Directions for this task => Within the listing below, how many lines contain "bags"? Only the number is wanted.

Input =>

* * *

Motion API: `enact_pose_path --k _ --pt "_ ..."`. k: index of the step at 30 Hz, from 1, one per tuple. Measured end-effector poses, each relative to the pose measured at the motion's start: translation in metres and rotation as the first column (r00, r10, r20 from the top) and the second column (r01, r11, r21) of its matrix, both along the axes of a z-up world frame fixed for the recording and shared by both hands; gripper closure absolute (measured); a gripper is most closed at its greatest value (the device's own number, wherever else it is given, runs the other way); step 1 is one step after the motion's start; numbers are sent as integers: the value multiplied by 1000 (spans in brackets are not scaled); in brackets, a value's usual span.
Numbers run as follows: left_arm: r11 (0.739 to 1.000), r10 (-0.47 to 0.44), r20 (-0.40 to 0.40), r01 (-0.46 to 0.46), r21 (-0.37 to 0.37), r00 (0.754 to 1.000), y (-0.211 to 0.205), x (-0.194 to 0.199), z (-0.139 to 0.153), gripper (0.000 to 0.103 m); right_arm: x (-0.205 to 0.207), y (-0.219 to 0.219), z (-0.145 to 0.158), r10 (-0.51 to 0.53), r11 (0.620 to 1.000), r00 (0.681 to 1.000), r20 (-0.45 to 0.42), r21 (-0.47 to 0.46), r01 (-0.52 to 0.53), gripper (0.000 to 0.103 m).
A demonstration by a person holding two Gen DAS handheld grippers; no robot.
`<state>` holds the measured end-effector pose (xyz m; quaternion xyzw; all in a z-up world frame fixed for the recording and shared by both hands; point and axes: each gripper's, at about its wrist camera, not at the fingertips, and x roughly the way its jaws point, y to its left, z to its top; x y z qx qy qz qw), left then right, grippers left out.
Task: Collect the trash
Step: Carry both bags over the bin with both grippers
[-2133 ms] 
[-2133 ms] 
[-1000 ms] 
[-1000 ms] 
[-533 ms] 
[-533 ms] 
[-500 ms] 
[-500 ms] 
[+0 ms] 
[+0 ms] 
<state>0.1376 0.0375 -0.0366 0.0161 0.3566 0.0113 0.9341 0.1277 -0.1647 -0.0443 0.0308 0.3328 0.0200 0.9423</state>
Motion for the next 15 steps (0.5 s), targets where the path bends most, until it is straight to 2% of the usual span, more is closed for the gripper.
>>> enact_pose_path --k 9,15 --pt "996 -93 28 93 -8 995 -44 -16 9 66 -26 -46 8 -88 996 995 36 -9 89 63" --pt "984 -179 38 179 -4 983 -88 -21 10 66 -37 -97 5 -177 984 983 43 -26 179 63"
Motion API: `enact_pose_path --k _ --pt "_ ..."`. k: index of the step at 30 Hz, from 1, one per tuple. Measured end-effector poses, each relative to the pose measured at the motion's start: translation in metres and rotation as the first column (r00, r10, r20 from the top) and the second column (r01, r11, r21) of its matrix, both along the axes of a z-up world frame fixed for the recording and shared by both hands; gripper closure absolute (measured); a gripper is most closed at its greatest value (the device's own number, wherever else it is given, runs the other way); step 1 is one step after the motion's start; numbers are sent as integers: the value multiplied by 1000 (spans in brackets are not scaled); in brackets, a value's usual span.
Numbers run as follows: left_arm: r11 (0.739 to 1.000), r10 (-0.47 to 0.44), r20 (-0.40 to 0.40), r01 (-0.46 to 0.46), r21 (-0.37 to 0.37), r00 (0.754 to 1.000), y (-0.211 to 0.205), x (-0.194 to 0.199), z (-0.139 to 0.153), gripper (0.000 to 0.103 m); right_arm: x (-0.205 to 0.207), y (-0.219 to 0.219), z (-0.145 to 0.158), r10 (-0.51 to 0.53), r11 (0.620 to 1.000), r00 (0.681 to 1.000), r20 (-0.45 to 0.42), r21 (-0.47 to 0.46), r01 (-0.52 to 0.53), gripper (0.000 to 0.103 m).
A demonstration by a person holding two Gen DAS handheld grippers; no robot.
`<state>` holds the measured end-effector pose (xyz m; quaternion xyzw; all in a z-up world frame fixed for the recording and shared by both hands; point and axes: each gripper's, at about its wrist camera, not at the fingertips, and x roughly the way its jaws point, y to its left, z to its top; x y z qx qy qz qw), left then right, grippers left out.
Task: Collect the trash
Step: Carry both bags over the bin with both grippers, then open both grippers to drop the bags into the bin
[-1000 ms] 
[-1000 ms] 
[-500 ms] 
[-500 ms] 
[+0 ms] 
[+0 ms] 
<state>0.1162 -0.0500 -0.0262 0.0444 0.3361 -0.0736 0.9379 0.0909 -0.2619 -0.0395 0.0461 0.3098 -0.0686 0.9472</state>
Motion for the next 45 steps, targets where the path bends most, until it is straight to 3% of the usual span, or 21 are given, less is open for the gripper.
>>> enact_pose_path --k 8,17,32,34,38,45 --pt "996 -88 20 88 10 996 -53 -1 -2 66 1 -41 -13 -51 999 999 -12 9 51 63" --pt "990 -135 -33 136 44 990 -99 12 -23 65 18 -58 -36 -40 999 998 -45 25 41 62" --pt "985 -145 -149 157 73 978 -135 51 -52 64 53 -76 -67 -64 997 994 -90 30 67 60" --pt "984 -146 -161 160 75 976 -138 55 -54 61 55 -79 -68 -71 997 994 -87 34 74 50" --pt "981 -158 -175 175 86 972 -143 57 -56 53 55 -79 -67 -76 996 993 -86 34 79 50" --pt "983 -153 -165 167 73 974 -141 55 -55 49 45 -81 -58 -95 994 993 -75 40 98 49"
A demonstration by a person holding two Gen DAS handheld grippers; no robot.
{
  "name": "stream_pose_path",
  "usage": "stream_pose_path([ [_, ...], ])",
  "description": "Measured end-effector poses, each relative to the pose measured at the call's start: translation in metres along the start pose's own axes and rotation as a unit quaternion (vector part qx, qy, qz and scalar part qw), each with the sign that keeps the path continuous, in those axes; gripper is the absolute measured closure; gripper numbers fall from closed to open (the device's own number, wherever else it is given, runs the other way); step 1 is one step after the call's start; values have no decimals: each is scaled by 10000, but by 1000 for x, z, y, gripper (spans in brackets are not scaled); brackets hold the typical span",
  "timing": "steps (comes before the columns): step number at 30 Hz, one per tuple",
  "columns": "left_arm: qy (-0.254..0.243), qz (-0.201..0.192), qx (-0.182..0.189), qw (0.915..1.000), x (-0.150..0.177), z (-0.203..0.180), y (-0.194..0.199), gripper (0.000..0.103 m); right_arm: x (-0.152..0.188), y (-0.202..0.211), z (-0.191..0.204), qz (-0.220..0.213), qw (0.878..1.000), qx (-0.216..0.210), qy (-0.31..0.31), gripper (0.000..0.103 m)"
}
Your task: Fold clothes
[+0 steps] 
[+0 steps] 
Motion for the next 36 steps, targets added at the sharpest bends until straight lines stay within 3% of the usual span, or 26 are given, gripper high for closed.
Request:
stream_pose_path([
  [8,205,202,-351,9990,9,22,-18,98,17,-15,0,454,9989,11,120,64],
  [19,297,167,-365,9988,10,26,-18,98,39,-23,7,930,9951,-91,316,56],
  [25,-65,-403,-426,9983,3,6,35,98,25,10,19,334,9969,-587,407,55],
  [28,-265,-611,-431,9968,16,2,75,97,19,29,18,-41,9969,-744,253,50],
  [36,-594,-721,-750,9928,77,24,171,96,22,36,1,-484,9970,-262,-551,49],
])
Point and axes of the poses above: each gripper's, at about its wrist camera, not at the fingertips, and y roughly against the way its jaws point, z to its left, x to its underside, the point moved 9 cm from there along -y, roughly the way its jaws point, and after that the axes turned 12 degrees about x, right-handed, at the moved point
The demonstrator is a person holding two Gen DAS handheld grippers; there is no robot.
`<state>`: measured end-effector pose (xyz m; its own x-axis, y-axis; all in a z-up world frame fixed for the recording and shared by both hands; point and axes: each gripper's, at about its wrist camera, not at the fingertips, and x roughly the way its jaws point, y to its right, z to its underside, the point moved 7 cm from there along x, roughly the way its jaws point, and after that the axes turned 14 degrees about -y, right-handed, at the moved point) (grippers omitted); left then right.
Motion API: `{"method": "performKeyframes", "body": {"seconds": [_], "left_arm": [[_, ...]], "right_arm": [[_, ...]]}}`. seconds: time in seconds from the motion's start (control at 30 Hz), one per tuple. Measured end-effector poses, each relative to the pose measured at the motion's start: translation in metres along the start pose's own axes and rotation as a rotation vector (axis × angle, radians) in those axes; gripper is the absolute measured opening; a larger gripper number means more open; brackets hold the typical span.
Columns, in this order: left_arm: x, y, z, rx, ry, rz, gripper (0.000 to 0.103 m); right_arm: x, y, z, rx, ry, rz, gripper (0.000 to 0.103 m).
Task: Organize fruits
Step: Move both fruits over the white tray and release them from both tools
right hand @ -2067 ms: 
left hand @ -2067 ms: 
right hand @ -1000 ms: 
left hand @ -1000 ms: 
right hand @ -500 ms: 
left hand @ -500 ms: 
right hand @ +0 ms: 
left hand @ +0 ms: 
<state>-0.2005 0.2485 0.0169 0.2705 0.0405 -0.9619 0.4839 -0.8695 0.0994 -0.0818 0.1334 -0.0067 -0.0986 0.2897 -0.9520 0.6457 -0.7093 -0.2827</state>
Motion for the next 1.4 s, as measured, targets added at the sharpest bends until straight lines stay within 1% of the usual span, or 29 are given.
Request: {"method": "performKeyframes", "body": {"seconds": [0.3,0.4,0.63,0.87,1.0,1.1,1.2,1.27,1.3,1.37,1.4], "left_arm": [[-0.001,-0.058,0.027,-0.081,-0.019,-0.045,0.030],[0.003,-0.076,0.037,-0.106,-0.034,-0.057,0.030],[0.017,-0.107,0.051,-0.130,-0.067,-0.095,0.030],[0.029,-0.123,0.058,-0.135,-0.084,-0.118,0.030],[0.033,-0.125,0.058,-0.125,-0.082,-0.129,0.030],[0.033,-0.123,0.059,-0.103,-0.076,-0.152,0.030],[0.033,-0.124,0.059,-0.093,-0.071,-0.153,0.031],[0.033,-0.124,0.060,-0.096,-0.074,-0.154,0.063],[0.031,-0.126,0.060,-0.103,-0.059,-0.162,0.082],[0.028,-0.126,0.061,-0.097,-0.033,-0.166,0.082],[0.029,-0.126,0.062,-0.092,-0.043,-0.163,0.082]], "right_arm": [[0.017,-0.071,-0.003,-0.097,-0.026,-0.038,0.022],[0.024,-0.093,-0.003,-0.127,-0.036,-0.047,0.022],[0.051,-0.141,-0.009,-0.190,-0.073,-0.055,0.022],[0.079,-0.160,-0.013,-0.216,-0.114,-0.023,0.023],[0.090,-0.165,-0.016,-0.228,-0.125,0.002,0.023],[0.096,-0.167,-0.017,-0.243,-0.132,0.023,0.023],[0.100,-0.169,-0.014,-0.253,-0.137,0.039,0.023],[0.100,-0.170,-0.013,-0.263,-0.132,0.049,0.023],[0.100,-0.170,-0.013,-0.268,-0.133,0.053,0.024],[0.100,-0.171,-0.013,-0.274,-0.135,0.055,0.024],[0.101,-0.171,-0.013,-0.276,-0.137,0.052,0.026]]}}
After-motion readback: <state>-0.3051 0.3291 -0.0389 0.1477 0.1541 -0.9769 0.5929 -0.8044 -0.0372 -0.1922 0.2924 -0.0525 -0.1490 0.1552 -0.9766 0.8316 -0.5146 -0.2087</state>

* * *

Response area => 2